> **To do**
Return only the line that contains "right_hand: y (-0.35" and each line after it, through the last line of the data below, copied exactly.

::::::::

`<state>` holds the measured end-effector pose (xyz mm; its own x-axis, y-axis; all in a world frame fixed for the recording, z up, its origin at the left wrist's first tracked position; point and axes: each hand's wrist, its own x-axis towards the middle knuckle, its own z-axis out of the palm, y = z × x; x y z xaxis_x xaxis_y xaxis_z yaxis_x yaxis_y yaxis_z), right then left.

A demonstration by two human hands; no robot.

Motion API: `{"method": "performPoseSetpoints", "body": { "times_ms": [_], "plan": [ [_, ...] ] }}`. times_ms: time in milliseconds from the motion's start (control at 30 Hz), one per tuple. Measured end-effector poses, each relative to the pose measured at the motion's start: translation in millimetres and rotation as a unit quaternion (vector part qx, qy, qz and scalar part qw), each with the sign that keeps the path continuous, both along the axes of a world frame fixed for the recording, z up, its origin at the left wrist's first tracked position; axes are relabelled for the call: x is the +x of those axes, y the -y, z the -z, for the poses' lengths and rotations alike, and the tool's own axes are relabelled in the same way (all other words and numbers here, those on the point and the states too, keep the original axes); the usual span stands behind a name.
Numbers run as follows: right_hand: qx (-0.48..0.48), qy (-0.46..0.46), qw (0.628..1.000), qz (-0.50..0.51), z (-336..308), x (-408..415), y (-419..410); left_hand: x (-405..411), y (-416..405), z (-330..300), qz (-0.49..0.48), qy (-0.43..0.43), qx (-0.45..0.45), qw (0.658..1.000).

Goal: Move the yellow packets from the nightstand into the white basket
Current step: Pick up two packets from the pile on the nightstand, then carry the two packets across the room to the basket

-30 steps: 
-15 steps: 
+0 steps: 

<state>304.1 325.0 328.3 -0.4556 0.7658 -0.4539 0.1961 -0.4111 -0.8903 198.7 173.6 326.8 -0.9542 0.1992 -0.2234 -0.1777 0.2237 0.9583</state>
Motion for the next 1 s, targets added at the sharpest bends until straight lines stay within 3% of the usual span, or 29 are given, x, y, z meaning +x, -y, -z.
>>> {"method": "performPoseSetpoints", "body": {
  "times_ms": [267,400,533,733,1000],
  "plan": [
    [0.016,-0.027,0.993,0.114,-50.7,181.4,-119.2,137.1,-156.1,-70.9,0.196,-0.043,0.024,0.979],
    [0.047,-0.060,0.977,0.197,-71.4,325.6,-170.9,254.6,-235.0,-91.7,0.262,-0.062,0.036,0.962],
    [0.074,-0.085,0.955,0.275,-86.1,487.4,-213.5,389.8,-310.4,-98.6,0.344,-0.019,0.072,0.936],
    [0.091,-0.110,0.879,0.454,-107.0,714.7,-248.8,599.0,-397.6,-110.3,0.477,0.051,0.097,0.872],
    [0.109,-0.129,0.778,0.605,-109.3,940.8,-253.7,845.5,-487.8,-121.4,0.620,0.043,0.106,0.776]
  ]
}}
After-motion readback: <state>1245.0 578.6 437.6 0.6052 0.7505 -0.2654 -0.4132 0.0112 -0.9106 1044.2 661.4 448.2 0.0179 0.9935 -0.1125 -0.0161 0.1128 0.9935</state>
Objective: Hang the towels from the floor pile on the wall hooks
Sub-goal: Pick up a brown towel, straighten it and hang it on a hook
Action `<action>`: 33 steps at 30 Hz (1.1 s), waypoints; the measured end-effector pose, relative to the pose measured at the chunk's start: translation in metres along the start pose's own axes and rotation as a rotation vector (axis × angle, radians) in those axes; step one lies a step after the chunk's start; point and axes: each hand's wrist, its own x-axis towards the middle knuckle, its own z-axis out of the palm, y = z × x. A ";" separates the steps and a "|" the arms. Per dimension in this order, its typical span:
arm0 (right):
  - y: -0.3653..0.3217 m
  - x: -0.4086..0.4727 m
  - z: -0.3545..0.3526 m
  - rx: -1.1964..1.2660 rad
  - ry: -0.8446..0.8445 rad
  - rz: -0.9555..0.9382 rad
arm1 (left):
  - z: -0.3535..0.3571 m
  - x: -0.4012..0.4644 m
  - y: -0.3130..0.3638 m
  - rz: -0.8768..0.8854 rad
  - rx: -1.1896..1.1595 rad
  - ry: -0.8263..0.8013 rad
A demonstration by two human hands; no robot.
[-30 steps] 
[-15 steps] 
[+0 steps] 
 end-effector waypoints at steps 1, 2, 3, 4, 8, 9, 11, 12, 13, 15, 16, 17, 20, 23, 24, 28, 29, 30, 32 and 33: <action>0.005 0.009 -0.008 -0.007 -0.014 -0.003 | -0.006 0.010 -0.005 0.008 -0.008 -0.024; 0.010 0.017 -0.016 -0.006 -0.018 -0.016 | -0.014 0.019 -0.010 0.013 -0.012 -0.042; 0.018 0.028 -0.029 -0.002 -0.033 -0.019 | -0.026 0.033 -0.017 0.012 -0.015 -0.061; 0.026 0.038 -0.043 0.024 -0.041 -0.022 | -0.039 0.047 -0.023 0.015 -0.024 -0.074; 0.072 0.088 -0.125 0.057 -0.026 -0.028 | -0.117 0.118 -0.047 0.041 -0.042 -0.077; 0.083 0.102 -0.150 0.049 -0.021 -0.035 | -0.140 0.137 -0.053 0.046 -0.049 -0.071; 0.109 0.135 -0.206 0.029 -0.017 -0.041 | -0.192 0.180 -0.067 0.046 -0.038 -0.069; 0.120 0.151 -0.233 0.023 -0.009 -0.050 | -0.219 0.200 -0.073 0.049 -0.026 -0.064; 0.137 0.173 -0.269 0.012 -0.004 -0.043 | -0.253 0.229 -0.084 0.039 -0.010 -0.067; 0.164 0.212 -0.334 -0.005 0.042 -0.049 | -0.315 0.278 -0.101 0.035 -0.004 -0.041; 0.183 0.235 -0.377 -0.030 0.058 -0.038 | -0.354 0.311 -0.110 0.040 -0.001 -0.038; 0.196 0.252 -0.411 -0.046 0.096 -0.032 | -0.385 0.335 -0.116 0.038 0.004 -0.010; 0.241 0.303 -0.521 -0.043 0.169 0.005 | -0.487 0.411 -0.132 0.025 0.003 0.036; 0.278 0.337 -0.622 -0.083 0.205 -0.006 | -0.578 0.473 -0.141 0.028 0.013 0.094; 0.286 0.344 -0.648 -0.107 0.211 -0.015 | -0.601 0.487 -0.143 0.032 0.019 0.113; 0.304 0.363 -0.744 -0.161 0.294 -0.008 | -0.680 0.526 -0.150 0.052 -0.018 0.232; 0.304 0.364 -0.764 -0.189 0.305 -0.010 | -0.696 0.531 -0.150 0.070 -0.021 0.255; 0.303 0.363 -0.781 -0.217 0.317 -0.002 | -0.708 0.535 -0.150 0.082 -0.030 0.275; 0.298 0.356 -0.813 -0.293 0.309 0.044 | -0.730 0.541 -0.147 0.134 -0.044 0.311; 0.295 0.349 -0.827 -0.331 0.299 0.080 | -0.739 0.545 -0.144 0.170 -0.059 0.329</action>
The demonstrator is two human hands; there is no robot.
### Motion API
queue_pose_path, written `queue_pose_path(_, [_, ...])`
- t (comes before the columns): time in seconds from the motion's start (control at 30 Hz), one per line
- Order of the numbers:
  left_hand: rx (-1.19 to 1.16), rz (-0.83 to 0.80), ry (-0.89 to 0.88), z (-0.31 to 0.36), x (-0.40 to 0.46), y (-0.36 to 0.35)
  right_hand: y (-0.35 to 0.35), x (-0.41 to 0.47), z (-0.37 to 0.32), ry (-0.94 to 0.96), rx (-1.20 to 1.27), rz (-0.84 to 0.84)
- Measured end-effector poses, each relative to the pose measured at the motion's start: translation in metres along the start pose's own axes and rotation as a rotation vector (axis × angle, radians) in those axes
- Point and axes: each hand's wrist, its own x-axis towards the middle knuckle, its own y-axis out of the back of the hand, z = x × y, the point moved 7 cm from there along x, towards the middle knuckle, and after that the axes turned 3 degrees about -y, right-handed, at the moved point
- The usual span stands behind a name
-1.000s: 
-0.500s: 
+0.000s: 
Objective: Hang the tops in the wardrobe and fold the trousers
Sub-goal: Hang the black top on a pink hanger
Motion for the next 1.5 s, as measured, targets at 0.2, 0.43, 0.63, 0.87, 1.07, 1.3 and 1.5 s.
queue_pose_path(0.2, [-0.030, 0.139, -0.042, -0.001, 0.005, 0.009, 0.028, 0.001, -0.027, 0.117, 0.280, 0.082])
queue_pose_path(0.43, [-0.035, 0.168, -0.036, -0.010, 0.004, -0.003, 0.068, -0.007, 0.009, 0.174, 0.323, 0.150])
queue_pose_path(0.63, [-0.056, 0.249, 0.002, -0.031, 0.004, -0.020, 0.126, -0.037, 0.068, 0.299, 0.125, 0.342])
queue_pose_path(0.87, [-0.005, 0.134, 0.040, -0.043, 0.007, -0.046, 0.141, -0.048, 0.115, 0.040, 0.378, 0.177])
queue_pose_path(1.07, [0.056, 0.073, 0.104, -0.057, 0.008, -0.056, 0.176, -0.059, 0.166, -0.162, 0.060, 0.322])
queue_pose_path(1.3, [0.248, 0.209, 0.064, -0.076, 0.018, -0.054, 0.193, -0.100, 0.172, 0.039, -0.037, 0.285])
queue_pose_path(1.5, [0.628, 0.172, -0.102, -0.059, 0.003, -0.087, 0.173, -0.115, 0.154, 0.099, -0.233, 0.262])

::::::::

> **Solved exercise**
  right_hand: y (-0.35 to 0.35), x (-0.41 to 0.47), z (-0.37 to 0.32), ry (-0.94 to 0.96), rx (-1.20 to 1.27), rz (-0.84 to 0.84)
- Measured end-effector poses, each relative to the pose measured at the motion's start: translation in metres along the start pose's own axes and rotation as a rotation vector (axis × angle, radians) in those axes
- Point and axes: each hand's wrist, its own x-axis towards the middle knuckle, its own y-axis out of the back of the hand, z = x × y, the point moved 7 cm from there along x, towards the middle knuckle, and after that the axes turned 3 degrees about -y, right-handed, at the moved point
- The usual span stands behind a name
-1.000s: 
-0.500s: 
+0.000s: 
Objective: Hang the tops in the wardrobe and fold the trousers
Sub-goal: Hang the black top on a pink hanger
Motion for the next 1.5 s, as measured, targets at 0.2, 0.43, 0.63, 0.87, 1.07, 1.3 and 1.5 s.
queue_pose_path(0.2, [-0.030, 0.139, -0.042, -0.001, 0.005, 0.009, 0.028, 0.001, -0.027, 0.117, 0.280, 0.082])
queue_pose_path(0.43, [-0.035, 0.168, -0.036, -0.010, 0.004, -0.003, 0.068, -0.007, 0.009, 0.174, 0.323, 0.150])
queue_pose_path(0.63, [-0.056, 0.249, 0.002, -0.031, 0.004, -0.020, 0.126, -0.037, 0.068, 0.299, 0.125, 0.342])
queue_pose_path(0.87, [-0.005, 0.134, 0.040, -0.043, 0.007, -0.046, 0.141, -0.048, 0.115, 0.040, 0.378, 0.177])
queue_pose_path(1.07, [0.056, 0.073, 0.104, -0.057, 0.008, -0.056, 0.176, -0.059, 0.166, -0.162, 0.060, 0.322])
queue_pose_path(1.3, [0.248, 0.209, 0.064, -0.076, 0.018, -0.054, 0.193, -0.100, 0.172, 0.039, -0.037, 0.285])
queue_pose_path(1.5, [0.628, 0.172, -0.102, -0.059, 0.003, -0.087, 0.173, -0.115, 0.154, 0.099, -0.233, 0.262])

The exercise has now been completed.